Plaintiff also claims that KMA breached the covenant of good faith and fair dealing. "Although an obligation of good faith and fair dealing is implied in every contract, that obligation may not be implied when it would be inconsistent with other terms of the contract between the parties." Chrysler Credit Corp. v. Dioguardi Jeep Eagle, Inc., 596 N.Y.S.2d 230 (N.Y. App. Div. 1993) (citations omitted). Any obligation to recognize a franchise relationship between the parties in this case when Plaintiffs failed to fulfill a condition to the formation of the relationship would be inconsistent with the unambiguous terms of the Letter Agreement and Addendum. Therefore, this claim fails as a matter of law.
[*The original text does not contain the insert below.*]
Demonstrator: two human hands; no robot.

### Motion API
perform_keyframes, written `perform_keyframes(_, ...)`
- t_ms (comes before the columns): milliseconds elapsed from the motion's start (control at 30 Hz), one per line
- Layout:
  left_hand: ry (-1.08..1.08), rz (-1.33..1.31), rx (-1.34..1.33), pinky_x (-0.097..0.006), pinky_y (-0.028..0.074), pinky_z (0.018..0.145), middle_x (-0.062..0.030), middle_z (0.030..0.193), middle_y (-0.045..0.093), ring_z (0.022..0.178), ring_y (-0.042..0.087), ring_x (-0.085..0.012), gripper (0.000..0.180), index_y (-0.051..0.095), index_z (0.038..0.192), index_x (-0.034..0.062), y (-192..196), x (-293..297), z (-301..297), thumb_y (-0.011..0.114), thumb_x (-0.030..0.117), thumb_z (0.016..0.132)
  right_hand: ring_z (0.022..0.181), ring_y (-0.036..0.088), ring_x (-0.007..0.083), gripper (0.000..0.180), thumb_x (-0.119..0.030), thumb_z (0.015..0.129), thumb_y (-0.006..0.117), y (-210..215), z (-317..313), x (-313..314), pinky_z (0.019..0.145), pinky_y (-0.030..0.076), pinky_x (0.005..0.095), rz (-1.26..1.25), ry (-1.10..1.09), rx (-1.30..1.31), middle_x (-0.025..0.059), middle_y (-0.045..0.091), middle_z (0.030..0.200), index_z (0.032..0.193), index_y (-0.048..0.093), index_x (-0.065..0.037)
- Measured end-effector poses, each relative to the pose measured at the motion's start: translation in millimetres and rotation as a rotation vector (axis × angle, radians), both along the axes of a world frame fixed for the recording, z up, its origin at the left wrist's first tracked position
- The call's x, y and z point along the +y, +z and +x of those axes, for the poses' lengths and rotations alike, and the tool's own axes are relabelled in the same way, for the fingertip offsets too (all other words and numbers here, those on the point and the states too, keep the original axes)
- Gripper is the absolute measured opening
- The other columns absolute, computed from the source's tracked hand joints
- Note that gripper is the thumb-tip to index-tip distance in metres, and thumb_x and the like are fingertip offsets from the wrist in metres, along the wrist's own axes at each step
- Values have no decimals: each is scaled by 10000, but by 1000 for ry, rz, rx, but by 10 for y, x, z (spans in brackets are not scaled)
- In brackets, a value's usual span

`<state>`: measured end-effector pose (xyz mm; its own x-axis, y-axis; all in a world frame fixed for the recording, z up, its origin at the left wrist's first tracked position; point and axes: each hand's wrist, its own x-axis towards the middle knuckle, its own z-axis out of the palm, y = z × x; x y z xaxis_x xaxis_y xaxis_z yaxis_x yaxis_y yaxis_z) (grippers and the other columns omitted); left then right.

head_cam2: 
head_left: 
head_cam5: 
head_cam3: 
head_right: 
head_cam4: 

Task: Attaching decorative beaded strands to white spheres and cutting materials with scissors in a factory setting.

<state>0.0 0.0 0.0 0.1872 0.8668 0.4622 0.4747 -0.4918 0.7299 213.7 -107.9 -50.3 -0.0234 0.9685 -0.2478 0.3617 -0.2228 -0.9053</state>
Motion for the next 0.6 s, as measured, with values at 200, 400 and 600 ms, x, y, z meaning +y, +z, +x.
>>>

Plaintiffs also assert a claim under a theory of promissory estoppel. "A cause of action for promissory estoppel must allege "a clear and unambiguous promise by [a] defendant[] upon which the plaintiff[s] reasonably and foreseeably relied to [their] detriment." Gotham Boxing Inc. v. Finkel, 856 N.Y.S.2d 498 (N.Y. Sup. Ct. 2008) (quoting 401 Hotel, L.P. v. MTI/The Image Group, Inc., 251 A.D.2d 125, 126 (N.Y. App. Div. 1998)). Plaintiffs claim that they relied to their detriment on the promise made under the Dealer Agreement to establish Lee Dodge as a franchise. No reading of the undisputed facts in this case, however, allows the Court to conclude that Plaintiffs‟ reliance on promises made in the Dealer Agreement were either reasonable or foreseeable when the Letter Agreement and Addendum clearly state that the Dealer Agreement was not effective without commencing Kia operations before the October 29 deadline. Accordingly, Plaintiffs‟ claim under promissory estoppel must be denied as a matter of law.

Finally, Plaintiffs assert a claim of fraud based on KMA‟s representations that it approved Lee Dodge as a Kia franchisee. Under New York law, "[t]he essential elements of a cause of action sounding in fraud are a misrepresentation or a material omission of fact which was false and known to be false by defendant, made for the purpose of inducing the other party to rely upon it, justifiable reliance of the other party on the misrepresentation or material omission, and injury." Orlando v. Kukielka, 836 N.Y.S.2d 252 (N.Y. App. Div. 2007). In the documents accepted as undisputed fact in this case, every "approval" of Lee Dodge as a franchisee is specified as contingent upon its commencement of Kia operations by October 29, 2010. The Court must conclude, as a matter of law, that KMA made no misrepresentations or material omissions of fact to Plaintiffs. Accordingly, Plaintiffs‟ fraud claim fails.


The Court concludes that KMA never granted Lee Dodge a Kia franchise and so Plaintiffs‟ claims fail as a matter of law. An appropriate order shall issue.